Janus Protein Nanoparticles Tailoring Bicontinuous Aerogels for Efficient Heavy Metal Ion Absorption

Abstract Bicontinuous structures are exquisite interpenetrating constructs with an optimal balance between connectivity and surface area. Such unique geometry favors exceptional mechanical properties and efficient inward mass diffusion essential for an absorbent material. Although bicontinuous structures are found across many length scales in nature, synthesizing artificial analogs using biological building blocks remains largely unexplored. In this study, it is shown that manipulation of the surface chemistry of rapeseed cruciferin nanoparticles (≈50 nm) leads to the formation of a highly amphiphilic stabilizer, ensuring equal wetting of water and oil phases in a demixed system, thereby enabling the formation of bicontinuous emulsions.
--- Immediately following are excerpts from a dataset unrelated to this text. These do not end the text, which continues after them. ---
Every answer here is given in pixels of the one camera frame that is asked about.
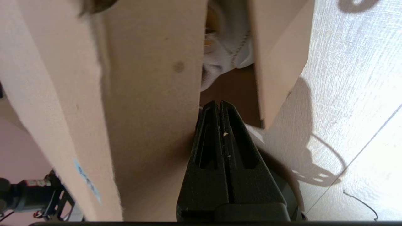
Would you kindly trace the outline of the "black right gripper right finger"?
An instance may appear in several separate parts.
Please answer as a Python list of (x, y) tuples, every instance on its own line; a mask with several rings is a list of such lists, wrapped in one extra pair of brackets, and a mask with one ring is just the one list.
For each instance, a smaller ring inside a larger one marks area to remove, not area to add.
[(220, 123), (230, 201), (286, 206), (286, 200), (233, 104), (220, 103)]

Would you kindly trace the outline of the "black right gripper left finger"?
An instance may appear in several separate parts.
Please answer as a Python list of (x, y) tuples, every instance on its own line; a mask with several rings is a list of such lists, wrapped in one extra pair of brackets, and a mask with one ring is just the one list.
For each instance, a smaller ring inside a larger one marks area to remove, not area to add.
[(179, 193), (179, 222), (212, 221), (215, 209), (227, 204), (227, 182), (222, 153), (219, 109), (215, 101), (201, 110), (191, 156)]

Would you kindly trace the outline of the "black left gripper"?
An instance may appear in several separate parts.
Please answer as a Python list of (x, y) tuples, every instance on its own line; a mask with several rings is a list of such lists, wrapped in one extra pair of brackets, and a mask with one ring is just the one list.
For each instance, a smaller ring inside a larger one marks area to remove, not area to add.
[(22, 180), (11, 184), (7, 179), (0, 179), (0, 211), (12, 210), (27, 212), (47, 207), (47, 220), (70, 220), (75, 201), (69, 194), (55, 171), (47, 175), (49, 183)]
By further eliminating both volatile liquid phases (water and toluene) through freeze‐drying, bicontinuous emulsions are transformed into bicontinuous aerogels featuring highly interpenetrating networks with uniform domain size. These materials, characterized by high surface area (224 m 2 g −1 ) and mechanical robustness, can efficiently absorb various heavy metal ions multiple times displaying excellent absorption capacity (up to 200 mg g −1 ) and efficiency (less than 30 min). This study is at the forefront of constructing biomacromolecular bicontinuous structures, potentially expanding their applications in diverse fields such as food, cosmetics, and medicine.